ATI RN
ATI RN Exit Exam
1. A client with type 1 diabetes mellitus is being taught self-administration of insulin by a nurse. Which of the following instructions should the nurse include?
- A. Inject air into the vial before withdrawing the insulin.
- B. Draw up the short-acting insulin first, then the long-acting insulin.
- C. Store unopened insulin vials in the freezer.
- D. Rotate injection sites within the same anatomical region.
Correct answer: D
Rationale: The correct instruction the nurse should include is to rotate injection sites within the same anatomical region. This practice helps reduce the risk of lipodystrophy, a condition characterized by fatty tissue changes due to repeated insulin injections in the same spot. By rotating sites, the client ensures better insulin absorption and prevents localized skin changes. Injecting air into the vial before withdrawing insulin (Choice A) is unnecessary and not recommended. Drawing up short-acting insulin before long-acting insulin (Choice B) is not a standard practice and can lead to errors in dosing. Storing unopened insulin vials in the freezer (Choice C) is incorrect as insulin should be stored in the refrigerator, not the freezer, to maintain its effectiveness.
2. A nurse is providing dietary teaching to a client with chronic kidney disease. Which of the following foods should the nurse recommend?
- A. Canned soup
- B. Bananas
- C. White bread
- D. Processed meats
Correct answer: C
Rationale: The correct answer is C: White bread. White bread is low in potassium, making it a suitable choice for clients with chronic kidney disease to prevent hyperkalemia. Canned soup (choice A), bananas (choice B), and processed meats (choice D) are high in potassium and should be limited or avoided by individuals with chronic kidney disease to manage their condition effectively.
3. What is the initial nursing action for a patient presenting with chest pain?
- A. Administer aspirin
- B. Reposition the patient
- C. Provide pain relief
- D. Prepare for surgery
Correct answer: A
Rationale: The correct initial nursing action for a patient presenting with chest pain is to administer aspirin.

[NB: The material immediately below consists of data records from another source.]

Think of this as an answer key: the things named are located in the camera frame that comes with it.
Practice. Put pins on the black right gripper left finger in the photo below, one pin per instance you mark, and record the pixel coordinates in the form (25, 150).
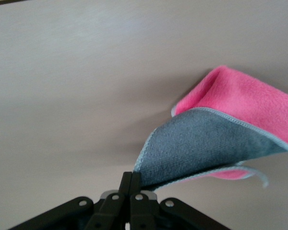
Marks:
(110, 215)

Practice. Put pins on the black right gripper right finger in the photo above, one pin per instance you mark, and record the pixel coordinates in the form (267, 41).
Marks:
(153, 215)

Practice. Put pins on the brown table cover sheet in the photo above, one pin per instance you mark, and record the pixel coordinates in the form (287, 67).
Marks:
(74, 95)

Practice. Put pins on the pink and grey microfibre cloth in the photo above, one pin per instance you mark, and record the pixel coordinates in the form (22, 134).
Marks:
(206, 143)

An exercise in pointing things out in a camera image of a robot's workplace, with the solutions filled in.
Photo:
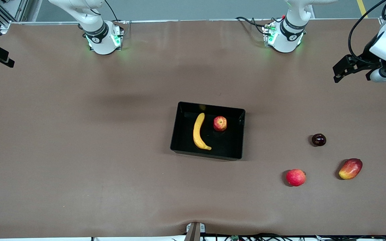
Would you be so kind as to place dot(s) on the yellow banana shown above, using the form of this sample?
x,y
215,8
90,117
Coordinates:
x,y
198,132

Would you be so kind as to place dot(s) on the black plastic box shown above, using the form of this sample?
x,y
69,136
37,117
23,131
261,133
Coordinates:
x,y
228,144

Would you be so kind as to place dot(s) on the brown table mat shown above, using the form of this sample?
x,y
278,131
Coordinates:
x,y
79,134

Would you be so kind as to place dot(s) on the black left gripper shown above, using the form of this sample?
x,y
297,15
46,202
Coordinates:
x,y
364,58

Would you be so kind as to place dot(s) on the red round apple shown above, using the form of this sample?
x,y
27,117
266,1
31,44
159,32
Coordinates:
x,y
295,177

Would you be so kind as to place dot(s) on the red yellow apple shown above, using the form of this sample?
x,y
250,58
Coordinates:
x,y
220,123

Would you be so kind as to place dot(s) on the small green circuit board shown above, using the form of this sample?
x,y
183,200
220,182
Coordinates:
x,y
235,238

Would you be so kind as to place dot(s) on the red yellow mango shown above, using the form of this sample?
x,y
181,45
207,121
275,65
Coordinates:
x,y
350,169

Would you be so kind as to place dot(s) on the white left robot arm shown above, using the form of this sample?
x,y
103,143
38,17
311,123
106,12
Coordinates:
x,y
286,37

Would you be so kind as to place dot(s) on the dark purple round fruit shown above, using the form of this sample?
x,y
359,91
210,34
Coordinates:
x,y
318,139

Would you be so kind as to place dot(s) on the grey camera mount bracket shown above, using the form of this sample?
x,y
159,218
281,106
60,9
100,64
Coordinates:
x,y
194,231

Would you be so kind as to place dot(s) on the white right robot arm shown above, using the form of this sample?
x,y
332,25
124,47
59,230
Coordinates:
x,y
101,38

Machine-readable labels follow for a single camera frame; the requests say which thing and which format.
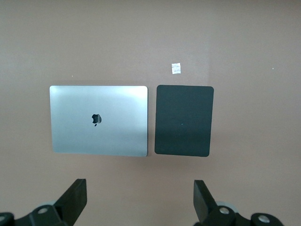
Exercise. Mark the small clear tape piece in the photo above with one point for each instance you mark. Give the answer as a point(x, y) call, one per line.
point(176, 68)

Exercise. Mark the silver closed laptop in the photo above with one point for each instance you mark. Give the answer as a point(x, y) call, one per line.
point(75, 117)

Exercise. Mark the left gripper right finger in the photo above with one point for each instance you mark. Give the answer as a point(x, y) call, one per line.
point(204, 204)

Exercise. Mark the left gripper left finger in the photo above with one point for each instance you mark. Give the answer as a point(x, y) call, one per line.
point(70, 202)

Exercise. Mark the black mouse pad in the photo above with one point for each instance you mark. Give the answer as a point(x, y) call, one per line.
point(183, 106)

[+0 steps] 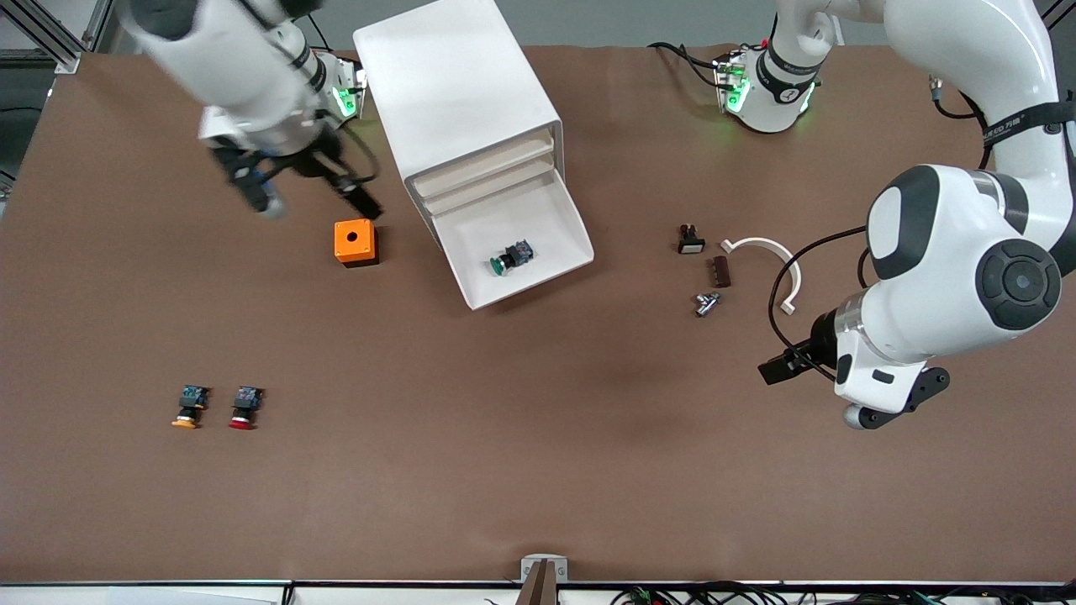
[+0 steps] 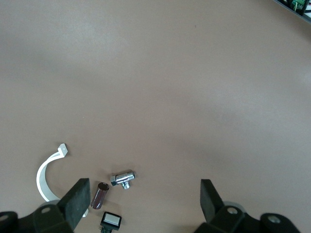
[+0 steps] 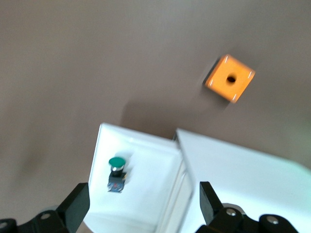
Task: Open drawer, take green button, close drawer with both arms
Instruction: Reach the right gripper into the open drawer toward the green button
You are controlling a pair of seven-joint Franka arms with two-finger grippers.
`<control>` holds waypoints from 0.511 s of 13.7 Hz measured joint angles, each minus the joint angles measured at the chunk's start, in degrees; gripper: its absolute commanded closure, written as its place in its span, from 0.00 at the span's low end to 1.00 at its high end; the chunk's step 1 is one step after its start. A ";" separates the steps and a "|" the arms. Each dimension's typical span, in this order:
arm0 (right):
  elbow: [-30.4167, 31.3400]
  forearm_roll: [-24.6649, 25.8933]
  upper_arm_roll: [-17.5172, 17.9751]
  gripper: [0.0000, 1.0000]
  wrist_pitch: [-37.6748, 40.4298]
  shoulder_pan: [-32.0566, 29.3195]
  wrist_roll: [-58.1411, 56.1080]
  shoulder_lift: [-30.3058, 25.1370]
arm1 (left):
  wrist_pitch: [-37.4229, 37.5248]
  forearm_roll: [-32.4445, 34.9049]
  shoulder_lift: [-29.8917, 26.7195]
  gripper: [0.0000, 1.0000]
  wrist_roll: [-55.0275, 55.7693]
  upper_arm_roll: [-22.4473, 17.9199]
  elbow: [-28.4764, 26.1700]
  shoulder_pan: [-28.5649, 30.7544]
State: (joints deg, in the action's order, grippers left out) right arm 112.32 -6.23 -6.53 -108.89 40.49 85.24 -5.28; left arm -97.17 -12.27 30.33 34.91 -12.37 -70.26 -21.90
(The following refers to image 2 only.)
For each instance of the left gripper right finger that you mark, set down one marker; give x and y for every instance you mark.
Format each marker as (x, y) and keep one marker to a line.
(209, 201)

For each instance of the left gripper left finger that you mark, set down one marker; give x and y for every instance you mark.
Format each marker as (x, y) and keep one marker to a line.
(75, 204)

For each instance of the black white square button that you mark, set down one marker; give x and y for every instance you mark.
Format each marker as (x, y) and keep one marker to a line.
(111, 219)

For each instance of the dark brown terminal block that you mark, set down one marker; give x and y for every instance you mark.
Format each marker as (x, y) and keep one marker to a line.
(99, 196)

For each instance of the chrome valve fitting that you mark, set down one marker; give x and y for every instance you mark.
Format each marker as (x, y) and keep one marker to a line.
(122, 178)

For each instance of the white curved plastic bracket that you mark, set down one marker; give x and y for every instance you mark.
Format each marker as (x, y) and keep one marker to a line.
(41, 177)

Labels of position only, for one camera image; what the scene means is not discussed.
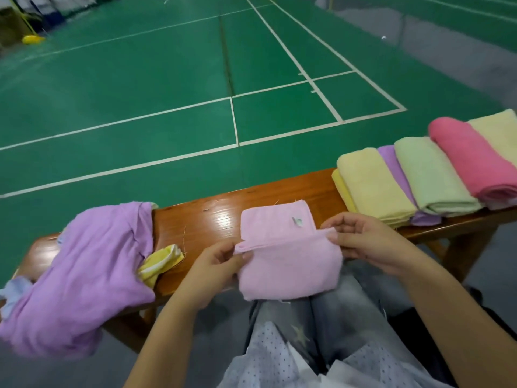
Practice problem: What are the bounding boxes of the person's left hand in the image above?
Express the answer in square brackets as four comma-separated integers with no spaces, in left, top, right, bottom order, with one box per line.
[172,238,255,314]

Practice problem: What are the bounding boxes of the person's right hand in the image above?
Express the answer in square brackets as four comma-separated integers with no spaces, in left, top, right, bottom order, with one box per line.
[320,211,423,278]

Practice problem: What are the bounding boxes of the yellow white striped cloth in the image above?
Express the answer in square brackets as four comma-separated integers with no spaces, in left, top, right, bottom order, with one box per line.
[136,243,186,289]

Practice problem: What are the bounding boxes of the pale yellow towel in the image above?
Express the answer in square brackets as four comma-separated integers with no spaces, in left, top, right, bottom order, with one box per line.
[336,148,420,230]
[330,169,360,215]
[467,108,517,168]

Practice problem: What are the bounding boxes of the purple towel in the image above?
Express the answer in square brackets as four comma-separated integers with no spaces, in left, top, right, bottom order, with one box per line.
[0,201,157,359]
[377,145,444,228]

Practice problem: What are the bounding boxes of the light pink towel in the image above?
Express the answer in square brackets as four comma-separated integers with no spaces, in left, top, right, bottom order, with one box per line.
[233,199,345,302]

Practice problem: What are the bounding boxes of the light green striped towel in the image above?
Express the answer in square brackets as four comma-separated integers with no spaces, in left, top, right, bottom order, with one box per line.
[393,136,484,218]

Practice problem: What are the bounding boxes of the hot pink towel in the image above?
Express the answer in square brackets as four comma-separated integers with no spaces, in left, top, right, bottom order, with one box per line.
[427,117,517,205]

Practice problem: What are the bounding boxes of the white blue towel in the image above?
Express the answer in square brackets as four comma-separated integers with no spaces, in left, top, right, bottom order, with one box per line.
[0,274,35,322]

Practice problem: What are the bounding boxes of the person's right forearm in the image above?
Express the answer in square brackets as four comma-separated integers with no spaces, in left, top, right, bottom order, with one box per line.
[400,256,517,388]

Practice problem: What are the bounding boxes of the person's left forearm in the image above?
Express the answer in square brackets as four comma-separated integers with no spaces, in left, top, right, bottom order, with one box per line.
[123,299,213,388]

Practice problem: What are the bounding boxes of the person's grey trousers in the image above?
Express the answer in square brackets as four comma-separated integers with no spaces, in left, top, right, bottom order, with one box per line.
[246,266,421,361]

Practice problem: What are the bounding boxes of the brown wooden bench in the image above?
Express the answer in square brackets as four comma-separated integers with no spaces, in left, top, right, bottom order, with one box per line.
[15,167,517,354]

Aspirin helps reduce the risk of further clot formation in patients experiencing chest pain, as it has antiplatelet effects. Repositioning the patient, providing pain relief, or preparing for surgery are not the first-line interventions for chest pain. Repositioning the patient may be necessary to ensure comfort and safety, pain relief can be provided after further assessment and diagnostic tests, and preparing for surgery would only be considered after a thorough evaluation and confirmation of the need for surgical intervention.

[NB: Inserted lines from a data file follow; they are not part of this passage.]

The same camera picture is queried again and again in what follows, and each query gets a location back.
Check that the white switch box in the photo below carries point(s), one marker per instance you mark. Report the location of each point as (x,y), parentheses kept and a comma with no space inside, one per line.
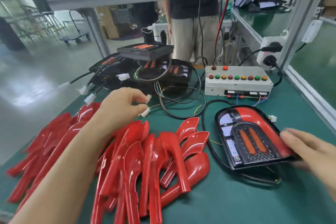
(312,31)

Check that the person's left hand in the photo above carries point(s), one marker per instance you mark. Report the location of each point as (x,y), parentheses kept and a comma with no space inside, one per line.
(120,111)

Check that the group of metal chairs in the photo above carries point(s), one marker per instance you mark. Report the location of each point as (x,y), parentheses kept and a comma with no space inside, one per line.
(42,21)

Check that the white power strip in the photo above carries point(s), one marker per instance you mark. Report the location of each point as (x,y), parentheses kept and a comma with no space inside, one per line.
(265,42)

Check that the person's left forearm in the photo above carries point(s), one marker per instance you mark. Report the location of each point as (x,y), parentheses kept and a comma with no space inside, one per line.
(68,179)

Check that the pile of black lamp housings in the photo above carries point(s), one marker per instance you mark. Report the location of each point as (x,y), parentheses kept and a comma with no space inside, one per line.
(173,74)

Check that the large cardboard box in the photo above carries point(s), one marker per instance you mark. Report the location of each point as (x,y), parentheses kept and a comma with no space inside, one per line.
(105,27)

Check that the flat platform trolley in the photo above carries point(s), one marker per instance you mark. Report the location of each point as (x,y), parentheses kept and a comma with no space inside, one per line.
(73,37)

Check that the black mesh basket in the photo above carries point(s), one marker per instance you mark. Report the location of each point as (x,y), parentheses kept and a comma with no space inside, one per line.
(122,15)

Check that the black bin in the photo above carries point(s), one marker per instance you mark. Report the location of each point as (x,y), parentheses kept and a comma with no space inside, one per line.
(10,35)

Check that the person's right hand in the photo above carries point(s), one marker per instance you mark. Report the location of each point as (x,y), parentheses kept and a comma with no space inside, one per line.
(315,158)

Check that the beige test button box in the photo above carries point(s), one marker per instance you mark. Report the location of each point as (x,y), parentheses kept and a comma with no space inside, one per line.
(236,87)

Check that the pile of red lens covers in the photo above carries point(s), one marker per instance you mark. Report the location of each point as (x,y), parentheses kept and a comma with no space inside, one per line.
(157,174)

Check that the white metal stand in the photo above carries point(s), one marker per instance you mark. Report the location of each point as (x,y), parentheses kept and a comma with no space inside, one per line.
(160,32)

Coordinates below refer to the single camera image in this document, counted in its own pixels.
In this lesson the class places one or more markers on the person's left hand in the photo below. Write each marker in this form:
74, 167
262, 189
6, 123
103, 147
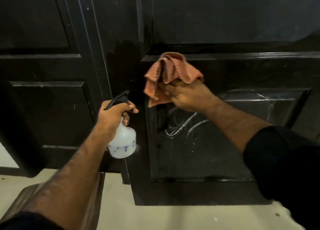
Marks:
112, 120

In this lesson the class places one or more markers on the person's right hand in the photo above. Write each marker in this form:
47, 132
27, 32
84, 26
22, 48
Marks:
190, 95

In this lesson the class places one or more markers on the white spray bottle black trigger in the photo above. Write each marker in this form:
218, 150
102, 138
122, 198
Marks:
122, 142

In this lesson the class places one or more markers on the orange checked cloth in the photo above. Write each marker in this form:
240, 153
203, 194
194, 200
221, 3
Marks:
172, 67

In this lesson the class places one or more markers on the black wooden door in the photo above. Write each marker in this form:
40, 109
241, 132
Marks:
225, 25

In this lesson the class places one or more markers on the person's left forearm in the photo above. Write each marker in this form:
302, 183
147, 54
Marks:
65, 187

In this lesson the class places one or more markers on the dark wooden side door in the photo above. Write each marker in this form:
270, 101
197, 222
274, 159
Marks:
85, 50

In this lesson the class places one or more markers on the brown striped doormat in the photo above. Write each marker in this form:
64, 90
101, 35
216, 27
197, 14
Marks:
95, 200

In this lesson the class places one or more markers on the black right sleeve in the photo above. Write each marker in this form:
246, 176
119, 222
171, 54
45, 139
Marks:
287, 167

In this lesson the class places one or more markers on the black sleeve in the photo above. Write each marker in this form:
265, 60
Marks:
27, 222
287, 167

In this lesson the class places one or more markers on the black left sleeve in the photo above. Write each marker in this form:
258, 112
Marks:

4. A nurse is caring for a client who has left-sided heart failure. Which of the following findings should the nurse expect?
- A. Peripheral edema.
- B. Bradycardia.
- C. Jugular vein distention.
- D. Dependent edema.
Correct answer: C
Rationale: Jugular vein distention is a classic sign of left-sided heart failure due to fluid overload in the pulmonary circulation. This occurs because the heart's left side is unable to pump effectively, causing increased pressure in the pulmonary veins and leading to blood backing up into the pulmonary circulation. Peripheral edema (choice A) and dependent edema (choice D) are more commonly associated with right-sided heart failure where blood pools in the systemic circulation, causing swelling in the extremities. Bradycardia (choice B) is not typically a direct consequence of left-sided heart failure; instead, tachycardia is more commonly seen as the heart compensates for its reduced efficiency.

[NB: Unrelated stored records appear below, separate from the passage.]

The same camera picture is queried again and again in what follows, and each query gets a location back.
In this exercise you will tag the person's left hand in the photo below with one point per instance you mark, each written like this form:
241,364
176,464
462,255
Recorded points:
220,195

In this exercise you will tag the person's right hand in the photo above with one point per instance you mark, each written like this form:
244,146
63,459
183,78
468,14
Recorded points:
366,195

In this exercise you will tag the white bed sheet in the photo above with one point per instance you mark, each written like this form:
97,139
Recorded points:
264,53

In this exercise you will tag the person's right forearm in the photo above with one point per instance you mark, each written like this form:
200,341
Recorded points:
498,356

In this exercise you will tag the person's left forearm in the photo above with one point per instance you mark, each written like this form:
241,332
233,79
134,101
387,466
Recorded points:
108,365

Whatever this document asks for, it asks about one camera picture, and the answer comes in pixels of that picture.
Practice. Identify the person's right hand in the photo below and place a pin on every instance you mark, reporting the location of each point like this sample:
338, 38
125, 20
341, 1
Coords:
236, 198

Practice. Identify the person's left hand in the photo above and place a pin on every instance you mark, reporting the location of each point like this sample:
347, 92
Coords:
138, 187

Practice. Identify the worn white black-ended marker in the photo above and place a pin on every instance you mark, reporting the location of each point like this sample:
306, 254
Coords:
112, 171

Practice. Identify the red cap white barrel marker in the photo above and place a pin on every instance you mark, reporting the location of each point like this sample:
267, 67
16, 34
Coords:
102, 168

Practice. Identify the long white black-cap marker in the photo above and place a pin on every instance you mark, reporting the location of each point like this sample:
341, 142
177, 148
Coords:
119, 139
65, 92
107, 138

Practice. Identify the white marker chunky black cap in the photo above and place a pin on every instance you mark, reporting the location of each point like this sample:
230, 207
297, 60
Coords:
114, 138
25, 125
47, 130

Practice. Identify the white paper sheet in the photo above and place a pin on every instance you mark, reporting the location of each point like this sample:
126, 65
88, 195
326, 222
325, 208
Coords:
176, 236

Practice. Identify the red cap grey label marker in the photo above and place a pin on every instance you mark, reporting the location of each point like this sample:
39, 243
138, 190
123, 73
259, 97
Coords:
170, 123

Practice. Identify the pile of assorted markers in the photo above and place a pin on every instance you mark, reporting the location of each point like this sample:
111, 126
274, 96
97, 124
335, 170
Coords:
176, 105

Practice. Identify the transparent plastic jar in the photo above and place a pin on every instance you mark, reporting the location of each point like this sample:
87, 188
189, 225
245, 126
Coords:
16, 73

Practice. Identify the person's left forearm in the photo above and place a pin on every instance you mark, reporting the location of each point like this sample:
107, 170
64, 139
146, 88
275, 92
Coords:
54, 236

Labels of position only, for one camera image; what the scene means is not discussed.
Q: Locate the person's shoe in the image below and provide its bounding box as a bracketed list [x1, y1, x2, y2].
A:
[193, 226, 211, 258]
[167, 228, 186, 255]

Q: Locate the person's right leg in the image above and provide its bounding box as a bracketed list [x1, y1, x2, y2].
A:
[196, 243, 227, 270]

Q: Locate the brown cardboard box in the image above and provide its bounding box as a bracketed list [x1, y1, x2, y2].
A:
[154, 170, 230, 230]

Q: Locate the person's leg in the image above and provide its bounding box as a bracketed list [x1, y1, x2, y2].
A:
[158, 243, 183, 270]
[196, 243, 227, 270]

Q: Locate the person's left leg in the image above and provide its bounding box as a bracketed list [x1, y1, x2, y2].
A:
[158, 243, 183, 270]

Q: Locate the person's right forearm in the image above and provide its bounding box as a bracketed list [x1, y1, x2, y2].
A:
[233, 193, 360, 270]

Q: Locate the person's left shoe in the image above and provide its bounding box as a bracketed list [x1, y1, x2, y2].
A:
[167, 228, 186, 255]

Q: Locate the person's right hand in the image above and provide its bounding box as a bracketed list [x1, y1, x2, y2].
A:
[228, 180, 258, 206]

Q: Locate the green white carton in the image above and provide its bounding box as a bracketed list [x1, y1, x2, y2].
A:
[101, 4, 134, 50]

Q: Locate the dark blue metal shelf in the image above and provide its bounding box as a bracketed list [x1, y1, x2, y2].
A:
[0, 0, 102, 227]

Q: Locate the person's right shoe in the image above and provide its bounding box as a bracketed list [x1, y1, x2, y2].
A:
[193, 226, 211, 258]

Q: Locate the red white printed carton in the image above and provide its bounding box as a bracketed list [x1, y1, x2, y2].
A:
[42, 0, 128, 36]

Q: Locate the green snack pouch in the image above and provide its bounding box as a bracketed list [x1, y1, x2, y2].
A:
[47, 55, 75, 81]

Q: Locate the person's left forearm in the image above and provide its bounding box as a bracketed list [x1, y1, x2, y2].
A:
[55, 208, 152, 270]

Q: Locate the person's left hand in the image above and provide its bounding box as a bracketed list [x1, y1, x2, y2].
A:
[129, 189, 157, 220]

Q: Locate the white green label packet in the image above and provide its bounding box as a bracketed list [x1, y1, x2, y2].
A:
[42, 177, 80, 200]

5. A nurse is caring for a client who has pneumonia. Which of the following findings should the nurse report to the provider?
- A. Productive cough with green sputum
- B. Temperature of 37.1°C (98.8°F)
- C. Crackles in the lung bases
- D. Oxygen saturation of 95%
Correct answer: C
Rationale: In a client with pneumonia, crackles in the lung bases can indicate fluid accumulation, worsening of the condition, or development of complications such as pulmonary edema. This finding should be reported to the provider promptly for further evaluation and management. Choices A, B, and D are common in clients with pneumonia and may not necessarily require immediate reporting unless accompanied by other concerning symptoms or vital sign abnormalities.